20~もやもや~
六月二十六日の夕方。
ピンポーン、と玄関チャイムが鳴った。
家には私以外いなかったのでモニターを確認すると、きょろきょろと辺りを見回す花梨が映っていた。
通話ボタンを押すと、ピッ、と電子音が短く鳴る。
「はい」
『あっ、愛彩ー? 私。花梨だよ』
「うん。今行く」
また通話ボタンを押し、玄関にある全身鏡で自分の服装をチェックする。
英語が書かれている白いTシャツと黒色のショートパンツ。まあ大丈夫だろう。
サンダルを履き、玄関のドアを開ける。
そこには制服姿の花梨――そして、同じく制服姿の真織。
「えっ、真織?」
思わず声を上げると、真織が優しく微笑む。
「星宮さんが愛彩の家に行く、って言ってたから、一緒に行ってもいい?って」
「私全然オッケーなんだけど、愛彩はどう?」
「わ、私は……別に、いいけど……」
私が小さく頷くと、花梨が「やった。
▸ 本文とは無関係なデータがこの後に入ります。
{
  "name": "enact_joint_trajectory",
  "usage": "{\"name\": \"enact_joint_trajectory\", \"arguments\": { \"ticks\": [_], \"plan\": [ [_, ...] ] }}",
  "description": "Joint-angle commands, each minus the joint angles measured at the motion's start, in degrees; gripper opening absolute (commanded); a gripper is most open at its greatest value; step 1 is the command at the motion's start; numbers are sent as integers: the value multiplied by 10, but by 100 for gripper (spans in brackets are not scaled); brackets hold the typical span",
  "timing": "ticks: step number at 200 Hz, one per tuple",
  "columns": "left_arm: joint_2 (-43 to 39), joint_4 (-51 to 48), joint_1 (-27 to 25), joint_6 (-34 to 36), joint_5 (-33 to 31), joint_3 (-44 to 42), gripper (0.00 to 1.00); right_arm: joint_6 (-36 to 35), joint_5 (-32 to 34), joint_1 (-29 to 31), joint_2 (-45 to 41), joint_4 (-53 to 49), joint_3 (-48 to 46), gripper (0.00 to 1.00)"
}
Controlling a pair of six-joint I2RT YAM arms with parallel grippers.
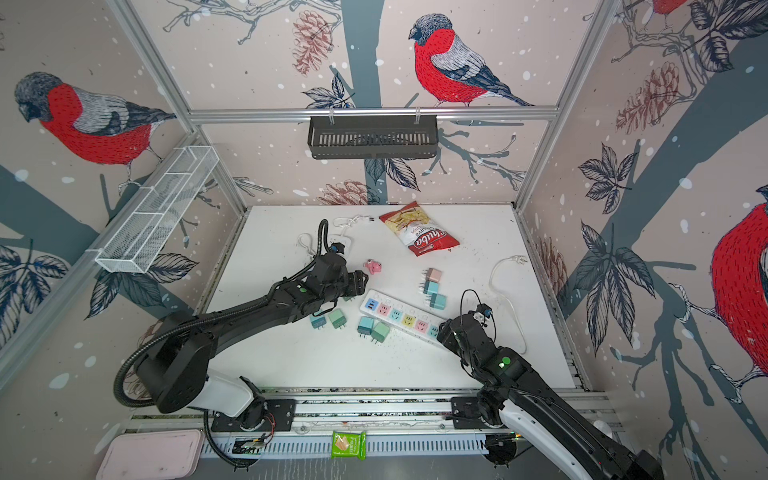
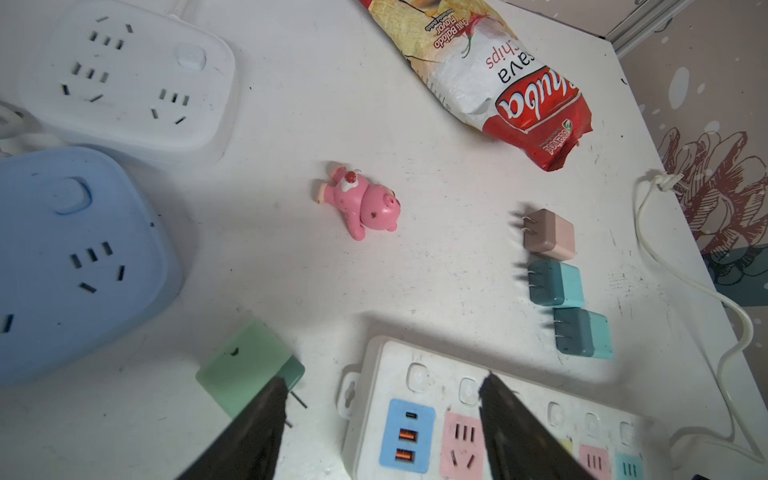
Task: Insert the plug
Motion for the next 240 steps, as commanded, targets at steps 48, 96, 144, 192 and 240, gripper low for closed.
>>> {"name": "enact_joint_trajectory", "arguments": {
  "ticks": [48, 96, 144, 192, 240],
  "plan": [
    [45, -8, -3, -18, 25, 15, 73, 5, -1, 10, 104, 78, -7, 81],
    [111, -47, -3, -38, 25, 49, 67, -33, 39, 0, 221, 133, 37, 83],
    [138, -34, -3, -53, 54, 47, 62, -71, 0, -50, 280, 185, 47, 83],
    [129, -20, -3, -54, 62, 37, 61, -107, -10, -72, 312, 211, 67, 83],
    [129, -20, -3, -53, 55, 37, 61, -123, -20, -81, 353, 230, 84, 83]
  ]
}}
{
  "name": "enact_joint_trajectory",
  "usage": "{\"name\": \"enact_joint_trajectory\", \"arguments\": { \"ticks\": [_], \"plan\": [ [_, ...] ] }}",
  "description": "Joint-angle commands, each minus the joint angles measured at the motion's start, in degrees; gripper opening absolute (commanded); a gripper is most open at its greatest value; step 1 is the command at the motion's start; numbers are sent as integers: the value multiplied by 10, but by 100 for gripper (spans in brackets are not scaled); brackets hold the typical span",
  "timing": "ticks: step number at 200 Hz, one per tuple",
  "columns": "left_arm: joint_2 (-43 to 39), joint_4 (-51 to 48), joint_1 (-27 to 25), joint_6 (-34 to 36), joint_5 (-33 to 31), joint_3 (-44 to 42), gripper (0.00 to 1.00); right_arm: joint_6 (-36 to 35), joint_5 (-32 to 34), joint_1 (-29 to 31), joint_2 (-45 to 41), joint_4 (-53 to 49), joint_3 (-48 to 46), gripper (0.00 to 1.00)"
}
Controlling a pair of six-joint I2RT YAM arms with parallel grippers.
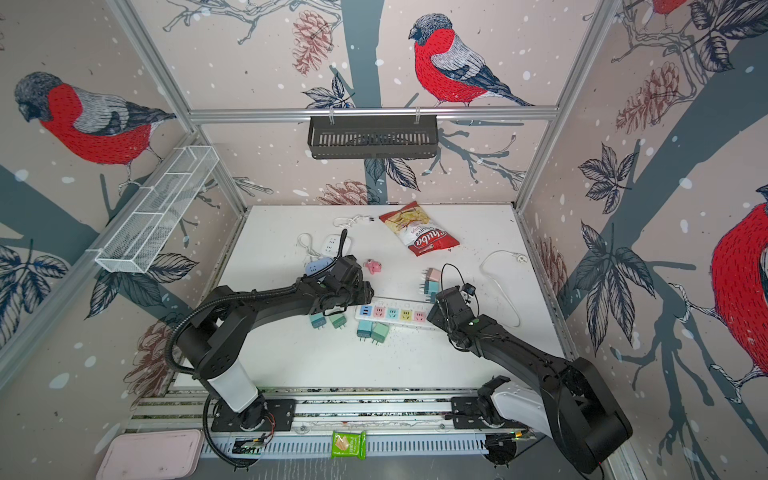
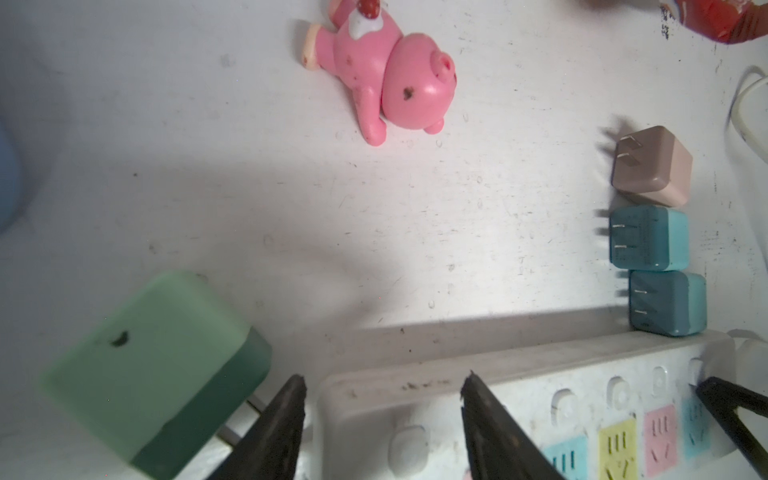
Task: Insert the plug
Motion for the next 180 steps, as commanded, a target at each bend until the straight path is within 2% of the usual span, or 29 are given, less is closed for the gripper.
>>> {"name": "enact_joint_trajectory", "arguments": {
  "ticks": [1, 56, 97, 143, 180],
  "plan": [
    [-4, 8, 0, -7, -4, -1, 61, -16, -8, -2, 16, 24, 8, 83],
    [-10, 11, 0, -10, -9, -6, 61, -8, -8, 10, 42, 55, 4, 83],
    [-22, 19, 0, -17, -13, -17, 61, -15, 8, 20, 52, 42, 22, 89],
    [-71, 12, 0, -18, -58, -30, 80, -21, 56, 24, -9, -22, 39, 100],
    [-162, 19, 1, -7, -123, -61, 91, -4, 104, 52, -90, -97, 57, 100]
  ]
}}
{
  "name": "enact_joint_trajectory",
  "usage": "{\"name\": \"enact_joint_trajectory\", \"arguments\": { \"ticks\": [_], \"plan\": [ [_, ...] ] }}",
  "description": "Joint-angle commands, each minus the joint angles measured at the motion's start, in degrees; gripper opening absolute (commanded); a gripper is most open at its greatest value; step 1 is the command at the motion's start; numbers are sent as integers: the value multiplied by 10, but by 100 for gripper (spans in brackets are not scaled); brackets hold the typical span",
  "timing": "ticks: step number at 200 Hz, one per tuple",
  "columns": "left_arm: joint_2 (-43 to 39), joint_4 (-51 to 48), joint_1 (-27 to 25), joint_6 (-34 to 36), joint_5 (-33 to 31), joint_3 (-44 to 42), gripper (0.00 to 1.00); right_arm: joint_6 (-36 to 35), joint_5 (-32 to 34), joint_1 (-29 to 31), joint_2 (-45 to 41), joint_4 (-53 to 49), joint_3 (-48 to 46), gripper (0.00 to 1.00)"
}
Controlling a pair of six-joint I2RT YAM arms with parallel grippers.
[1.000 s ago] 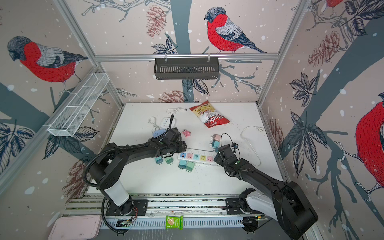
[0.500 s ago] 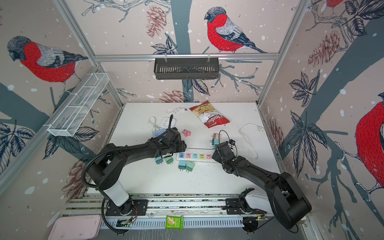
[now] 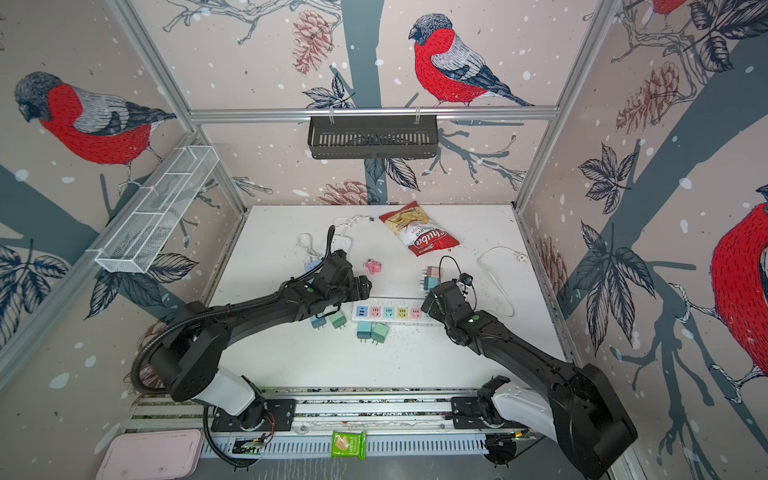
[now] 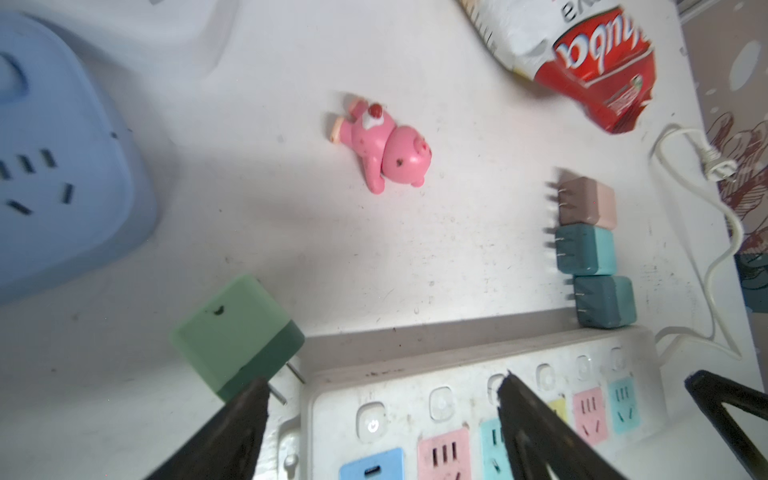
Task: Insert the plug
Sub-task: 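Grasp a light green plug adapter near the power strip with the right gripper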
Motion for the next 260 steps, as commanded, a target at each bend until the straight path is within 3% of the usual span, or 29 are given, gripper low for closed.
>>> {"name": "enact_joint_trajectory", "arguments": {
  "ticks": [1, 25, 55, 83, 114, 143, 178, 226, 260],
  "plan": [
    [-51, 10, 1, 4, -66, -17, 91, 15, 53, 21, -40, -70, 14, 100],
    [-139, 40, 0, 13, -123, -64, 94, 54, 88, 76, -88, -112, 20, 100],
    [-274, 147, 3, 42, -208, -174, 96, 113, 128, 177, -106, -128, 19, 92],
    [-384, 221, 9, 62, -266, -259, 96, 181, 188, 287, -81, -126, 22, 89],
    [-463, 292, 10, 97, -284, -326, 96, 204, 209, 358, -3, -109, 62, 89],
    [-467, 318, 11, 100, -275, -340, 96, 195, 210, 392, 75, -92, 102, 89],
    [-430, 256, 14, 90, -271, -288, 96, 154, 188, 397, 140, -54, 124, 89],
    [-424, 227, 26, 95, -320, -282, 97, 143, 153, 394, 191, -45, 134, 89],
    [-427, 256, 62, 80, -277, -308, 97, 138, 156, 392, 229, -40, 151, 90]
  ]
}}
お邪魔しまーす」と家に入る。真織も続けて入り、私も家に入った。
二人をソファーに座らせ、麦茶を三つソファーの前に置かれたローテーブルに置く。
「花梨はなんできたの?」
そう訊ねてみると、麦茶を飲む花梨が「あー……」と小さく首を傾げ、笑みを浮かべる。
「真織くんから、愛彩が入院したって聞いて……。でも私、家族で用事があってでかけてたから、入院してる愛彩に会えなくて。それで心配になっちゃって、家を訪ねたんだ。迷惑だったら、ごめんね」
花梨が申し訳なさそうに眉を下げた。
私はううん、と首を横に振る。
「全然迷惑じゃないよ。むしろ花梨に会えて嬉しい」
「それならよかった」
花梨が空になったコップをコースターの上に置く。
「あれ。そういえば真織くんって、愛彩の病気と余命のこと知ってるの?」
「うん。知ってるよ」
「えーっ、知ってたんだ」
「三週間くらい前に、色々とあって教えてもらったんだ」
「へえ」
仲睦まじく話す二人を、私は少し複雑な気分で見ていた。
自分でも、なぜこんなにもやもやとした気持ちなのか、わからない。
私は二人から目を逸らし、膝の上に置かれた自分の手を睨む。
「真織くんって、好きな番組とかある?」
「うーん……。テレビはあんまり見ないかなあ」
「そっかー。私はね、最近木曜日に放送してるドラマが……」
花梨は可愛いから、真織とお似合いかもしれない。
そんなことを思った。
二人が手を繋ぎ歩く姿が脳裏に浮かぶ。
私はそんな二人の姿を消したくて、ぎゅっと目を瞑った。
なんで、こんなにもやもやするんだろう。
二人が帰り、入れ替わるようにお母さんが帰ってきた。
「ただいま」
「おかえり」
短く言葉を交わし、お母さんがキッチンに向かう後ろ姿を見送ってから、私は自室に向かった。